# What is being asked:
The answer is every line in the data below that contains the word "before".

# Source data:
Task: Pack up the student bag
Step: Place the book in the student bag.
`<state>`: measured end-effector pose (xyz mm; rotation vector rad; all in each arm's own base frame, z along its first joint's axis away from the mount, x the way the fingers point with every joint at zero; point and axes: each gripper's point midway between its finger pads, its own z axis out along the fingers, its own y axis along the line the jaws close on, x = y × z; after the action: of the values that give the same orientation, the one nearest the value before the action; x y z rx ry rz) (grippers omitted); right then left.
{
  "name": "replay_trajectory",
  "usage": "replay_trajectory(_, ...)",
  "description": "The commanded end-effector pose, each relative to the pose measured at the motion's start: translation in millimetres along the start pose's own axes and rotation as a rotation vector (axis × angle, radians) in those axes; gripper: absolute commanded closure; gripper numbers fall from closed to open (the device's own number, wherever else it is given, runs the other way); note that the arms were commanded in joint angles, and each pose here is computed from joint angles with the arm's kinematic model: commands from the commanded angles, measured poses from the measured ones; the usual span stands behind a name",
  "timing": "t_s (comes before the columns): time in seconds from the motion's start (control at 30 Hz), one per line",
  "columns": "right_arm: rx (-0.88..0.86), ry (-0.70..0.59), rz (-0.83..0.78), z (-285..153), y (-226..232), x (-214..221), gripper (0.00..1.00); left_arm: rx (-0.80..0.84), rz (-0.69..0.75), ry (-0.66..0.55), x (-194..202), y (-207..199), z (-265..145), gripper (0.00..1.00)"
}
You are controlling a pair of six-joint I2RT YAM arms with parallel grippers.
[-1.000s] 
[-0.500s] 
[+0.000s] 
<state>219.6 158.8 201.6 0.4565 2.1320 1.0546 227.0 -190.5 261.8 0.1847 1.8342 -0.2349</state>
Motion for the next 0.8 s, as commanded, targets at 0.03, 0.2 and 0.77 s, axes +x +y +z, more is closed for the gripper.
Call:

# Answer space:
`<state>`: measured end-effector pose (xyz mm; rotation vector rad; all in each arm's own base frame, z along its first joint's axis away from the mount, x the way the fingers point with every joint at zero; point and axes: each gripper's point midway between its finger pads, its own z axis out along the fingers, its own y axis along the line the jaws close on, x = y × z; after the action: of the values that give the same orientation, the one nearest the value before the action; x y z rx ry rz) (grippers omitted); right then left.
  "timing": "t_s (comes before the columns): time in seconds from the motion's start (control at 30 Hz), one per line",

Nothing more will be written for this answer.